Лев на лужайке - Липатов Виль Владимирович (книги хорошего качества TXT) 📗
— Негритосам привет! — произнес Никита Ваганов после того, как с комфортом устроился на знаменитом дерматиновом диване. — Вы энаете все и еще немножко, Яков Борисович! Скажите нам, пожалуйста, кто изобрел шариковую ручку?
— Империалисты всех мастей! — мгновенно включился в игру заведующий промышленным отделом. — Чтобы не брызгали чернила, когда пишут клеветнические статьи.
Воплощением невинности, скромной красоты и трудолюбия была Нелли Озерова, как Гретхен с немецких солдатских открыток.

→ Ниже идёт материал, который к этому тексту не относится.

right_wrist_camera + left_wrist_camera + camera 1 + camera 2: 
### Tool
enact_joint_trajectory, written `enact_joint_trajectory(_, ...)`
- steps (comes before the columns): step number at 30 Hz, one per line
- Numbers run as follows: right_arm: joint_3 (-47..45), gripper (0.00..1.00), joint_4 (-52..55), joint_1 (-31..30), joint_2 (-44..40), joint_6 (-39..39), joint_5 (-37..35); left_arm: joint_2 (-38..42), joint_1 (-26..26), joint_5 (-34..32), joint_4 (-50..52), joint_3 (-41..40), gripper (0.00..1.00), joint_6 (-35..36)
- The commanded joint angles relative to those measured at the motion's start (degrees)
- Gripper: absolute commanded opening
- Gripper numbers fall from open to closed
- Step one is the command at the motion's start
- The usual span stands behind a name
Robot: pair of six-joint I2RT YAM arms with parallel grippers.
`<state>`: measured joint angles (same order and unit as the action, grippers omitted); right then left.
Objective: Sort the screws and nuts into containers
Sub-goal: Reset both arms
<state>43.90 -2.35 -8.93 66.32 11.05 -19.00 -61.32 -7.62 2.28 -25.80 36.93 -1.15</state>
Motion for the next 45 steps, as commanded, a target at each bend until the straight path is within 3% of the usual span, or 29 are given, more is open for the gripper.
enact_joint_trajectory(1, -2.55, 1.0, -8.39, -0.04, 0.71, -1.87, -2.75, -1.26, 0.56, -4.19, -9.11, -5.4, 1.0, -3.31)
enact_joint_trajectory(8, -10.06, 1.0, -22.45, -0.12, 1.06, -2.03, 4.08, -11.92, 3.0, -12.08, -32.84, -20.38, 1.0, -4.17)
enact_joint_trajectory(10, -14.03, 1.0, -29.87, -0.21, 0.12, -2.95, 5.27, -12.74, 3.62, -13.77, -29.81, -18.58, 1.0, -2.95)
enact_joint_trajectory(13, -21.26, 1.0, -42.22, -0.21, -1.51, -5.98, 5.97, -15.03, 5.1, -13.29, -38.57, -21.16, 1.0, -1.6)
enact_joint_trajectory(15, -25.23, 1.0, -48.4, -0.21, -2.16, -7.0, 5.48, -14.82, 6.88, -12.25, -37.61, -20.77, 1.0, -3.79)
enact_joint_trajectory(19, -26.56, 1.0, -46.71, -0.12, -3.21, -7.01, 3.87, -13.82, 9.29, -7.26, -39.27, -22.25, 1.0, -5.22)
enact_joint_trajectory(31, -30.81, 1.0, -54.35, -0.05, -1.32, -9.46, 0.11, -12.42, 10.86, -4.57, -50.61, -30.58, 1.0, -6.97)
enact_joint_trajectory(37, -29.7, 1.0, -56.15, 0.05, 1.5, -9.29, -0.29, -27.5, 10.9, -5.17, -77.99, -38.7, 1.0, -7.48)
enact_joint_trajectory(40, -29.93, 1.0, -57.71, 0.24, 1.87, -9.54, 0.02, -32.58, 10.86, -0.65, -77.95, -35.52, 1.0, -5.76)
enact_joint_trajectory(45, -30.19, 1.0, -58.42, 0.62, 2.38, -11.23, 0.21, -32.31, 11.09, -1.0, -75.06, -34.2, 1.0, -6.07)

… Она, любовь Никиты Ваганова длиною в жизнь, родит от него ребенка, естественно, утверждая, что это ребенок ее мужа Зиновия Зильберштейна — крупного ученого, раньше Никиты Ваганова сделавшегося москвичом, а в конце концов — академиком, как и рассчитывала Нелли Озерова. Он будет даже выступать в газете «Заря» с блестящими статьями по вопросам сельского хозяйства. Зиновий Зильберштейн — обманываемый муж — всегда был и будет отгороженным от жизни книжным червем. Сына Нелли Озеровой родной отец не оставит без помощи и поддержки на протяжении всей своей жизни. Никита Ваганов сделает маленькое усилие, и инженер Владислав Озеров — мать ему даст свою девичью фамилию — станет начальником гигантского цеха и секретарем комсомольской организации на гигантском заводе, потом — следствие второго толчка — уйдет в заместители главного инженера. В отроческие годы сын Нелли Озеровой и Никиты Ваганова будет иметь модные джинсовые костюмы, батники, дубленки, магнитофоны, прекрасное теннисное снаряжение и так далее и тому подобное. Короче, он будет жить нисколько не хуже, чем дети Никиты Ваганова от законной жены Ники Астанговой… А сегодня Никита Ваганов не знает, что будет любить Нелли Озерову всю жизнь…
— По той же причине шариковые ручки пришлись по душе Бореньке Ганину! — торжественно заявил Никита Ваганов, зная, о ком и что пишет Ганин. — Интересно знать, какого директора он сейчас снимает с работы, не брызгая чернилами? Боря, отзовись!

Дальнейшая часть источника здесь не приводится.